=== Begin Enclosure ===

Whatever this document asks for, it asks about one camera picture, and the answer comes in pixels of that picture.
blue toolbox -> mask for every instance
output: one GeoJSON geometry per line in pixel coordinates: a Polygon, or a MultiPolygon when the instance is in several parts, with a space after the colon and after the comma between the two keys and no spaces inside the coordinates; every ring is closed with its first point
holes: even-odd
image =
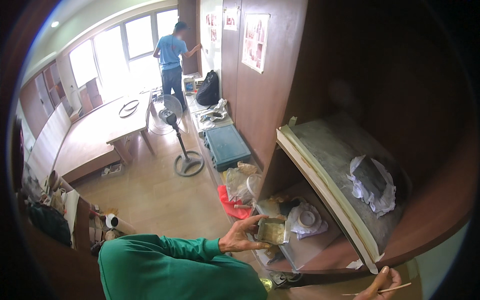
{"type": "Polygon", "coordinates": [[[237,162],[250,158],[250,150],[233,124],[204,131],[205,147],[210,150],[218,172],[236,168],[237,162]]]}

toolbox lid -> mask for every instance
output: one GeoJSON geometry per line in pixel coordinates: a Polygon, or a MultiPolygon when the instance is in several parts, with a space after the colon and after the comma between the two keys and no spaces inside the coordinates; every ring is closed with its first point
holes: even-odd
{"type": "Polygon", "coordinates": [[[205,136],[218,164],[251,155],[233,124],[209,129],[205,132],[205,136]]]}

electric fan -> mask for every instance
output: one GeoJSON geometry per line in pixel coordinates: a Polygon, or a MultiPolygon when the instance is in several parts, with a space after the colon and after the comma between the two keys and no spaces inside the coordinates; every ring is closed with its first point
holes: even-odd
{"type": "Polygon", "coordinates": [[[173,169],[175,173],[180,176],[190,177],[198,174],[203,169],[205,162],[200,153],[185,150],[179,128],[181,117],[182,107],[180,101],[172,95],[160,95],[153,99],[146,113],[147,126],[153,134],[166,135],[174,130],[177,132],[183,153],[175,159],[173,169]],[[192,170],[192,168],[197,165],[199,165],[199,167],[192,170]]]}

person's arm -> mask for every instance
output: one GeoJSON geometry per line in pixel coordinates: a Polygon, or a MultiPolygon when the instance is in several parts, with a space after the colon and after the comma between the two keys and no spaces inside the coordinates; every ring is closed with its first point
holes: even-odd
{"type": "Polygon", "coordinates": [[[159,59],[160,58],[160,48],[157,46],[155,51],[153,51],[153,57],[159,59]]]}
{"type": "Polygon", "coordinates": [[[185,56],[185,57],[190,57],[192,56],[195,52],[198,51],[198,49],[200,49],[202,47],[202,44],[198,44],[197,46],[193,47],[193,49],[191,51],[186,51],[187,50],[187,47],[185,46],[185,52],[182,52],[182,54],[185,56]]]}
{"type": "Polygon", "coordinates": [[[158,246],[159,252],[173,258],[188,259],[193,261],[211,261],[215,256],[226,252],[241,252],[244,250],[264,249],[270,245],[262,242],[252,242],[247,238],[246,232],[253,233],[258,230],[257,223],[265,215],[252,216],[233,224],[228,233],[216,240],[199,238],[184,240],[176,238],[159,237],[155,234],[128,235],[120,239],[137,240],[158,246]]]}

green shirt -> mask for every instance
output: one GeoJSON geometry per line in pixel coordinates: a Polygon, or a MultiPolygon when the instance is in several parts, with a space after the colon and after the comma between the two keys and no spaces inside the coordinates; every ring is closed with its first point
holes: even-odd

=== End Enclosure ===
=== Begin Enclosure ===

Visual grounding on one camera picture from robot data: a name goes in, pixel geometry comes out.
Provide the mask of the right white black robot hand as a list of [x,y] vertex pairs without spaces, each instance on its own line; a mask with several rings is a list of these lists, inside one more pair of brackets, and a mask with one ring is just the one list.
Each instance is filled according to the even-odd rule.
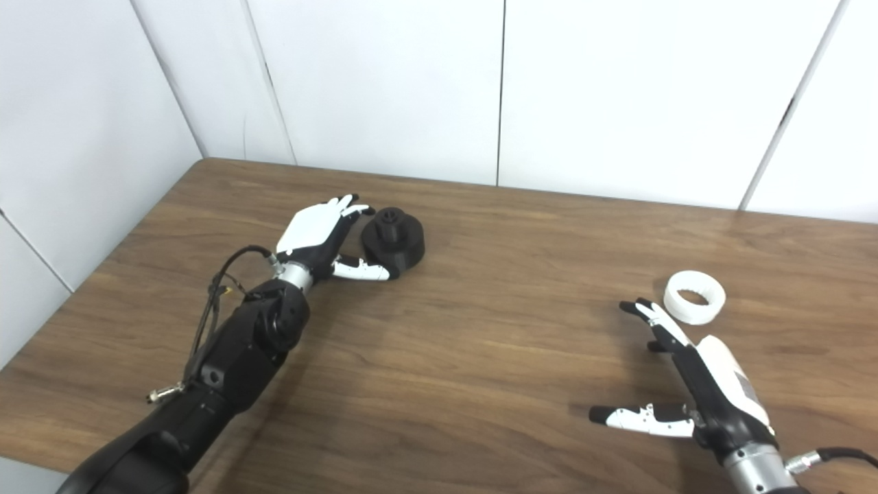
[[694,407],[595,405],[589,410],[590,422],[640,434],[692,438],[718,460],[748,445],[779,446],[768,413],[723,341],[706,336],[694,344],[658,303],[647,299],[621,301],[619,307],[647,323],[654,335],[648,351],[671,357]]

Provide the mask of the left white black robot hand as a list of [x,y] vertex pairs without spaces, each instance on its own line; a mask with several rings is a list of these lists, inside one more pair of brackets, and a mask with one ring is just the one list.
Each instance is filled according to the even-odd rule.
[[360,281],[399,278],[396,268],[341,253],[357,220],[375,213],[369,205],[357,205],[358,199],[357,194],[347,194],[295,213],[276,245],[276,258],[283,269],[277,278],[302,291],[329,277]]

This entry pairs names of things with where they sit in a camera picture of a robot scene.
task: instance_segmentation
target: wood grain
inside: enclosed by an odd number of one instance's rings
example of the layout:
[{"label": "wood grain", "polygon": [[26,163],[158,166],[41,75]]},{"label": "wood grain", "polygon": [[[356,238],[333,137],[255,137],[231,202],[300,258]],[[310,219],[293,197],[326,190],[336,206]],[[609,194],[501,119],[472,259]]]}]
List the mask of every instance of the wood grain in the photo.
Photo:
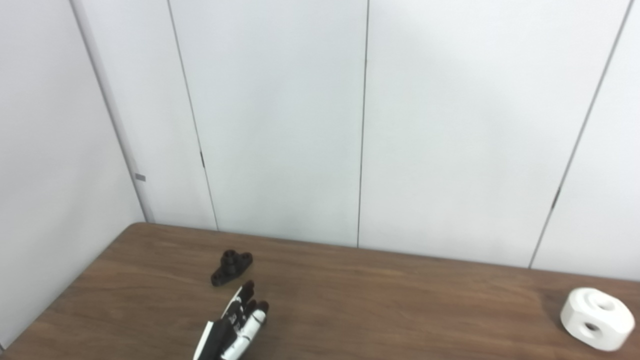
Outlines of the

=== End Enclosure ===
=== Begin Enclosure ===

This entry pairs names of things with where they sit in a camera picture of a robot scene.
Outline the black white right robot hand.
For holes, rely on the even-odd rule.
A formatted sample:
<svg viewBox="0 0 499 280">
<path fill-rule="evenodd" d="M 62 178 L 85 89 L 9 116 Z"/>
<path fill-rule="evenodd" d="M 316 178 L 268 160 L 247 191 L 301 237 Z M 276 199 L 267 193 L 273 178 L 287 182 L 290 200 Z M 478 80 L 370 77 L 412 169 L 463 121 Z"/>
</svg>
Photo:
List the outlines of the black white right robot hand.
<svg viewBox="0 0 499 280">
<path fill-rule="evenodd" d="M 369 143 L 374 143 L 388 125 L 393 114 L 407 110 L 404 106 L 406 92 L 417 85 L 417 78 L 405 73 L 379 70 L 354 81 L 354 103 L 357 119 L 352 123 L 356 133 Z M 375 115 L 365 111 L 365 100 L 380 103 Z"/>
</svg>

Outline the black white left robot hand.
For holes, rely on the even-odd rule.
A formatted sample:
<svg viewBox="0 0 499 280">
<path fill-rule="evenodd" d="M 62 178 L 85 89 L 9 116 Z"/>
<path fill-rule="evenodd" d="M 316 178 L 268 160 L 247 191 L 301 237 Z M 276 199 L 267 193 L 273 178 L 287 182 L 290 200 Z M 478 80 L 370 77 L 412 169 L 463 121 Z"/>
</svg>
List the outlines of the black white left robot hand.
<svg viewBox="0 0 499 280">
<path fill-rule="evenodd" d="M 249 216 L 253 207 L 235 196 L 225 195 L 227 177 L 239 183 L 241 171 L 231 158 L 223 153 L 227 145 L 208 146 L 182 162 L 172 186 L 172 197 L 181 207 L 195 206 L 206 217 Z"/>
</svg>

=== End Enclosure ===

▸ EXERCISE OBJECTIVE
Your task is to copy each line of the entries that includes the word "vertex".

▸ SOLUTION TO THE PROBLEM
Provide the mask of the right white black robot hand as a list of [x,y] vertex pairs without spaces, each instance on its own line; a mask with several rings is a list of these lists, inside one more pair of brackets, and a mask with one ring is just the one list.
Provide the mask of the left white black robot hand as a list of [x,y] vertex pairs without spaces, each instance on its own line; a mask with several rings is a list of these lists, inside one more pair of brackets, and a mask with one ring is just the one list.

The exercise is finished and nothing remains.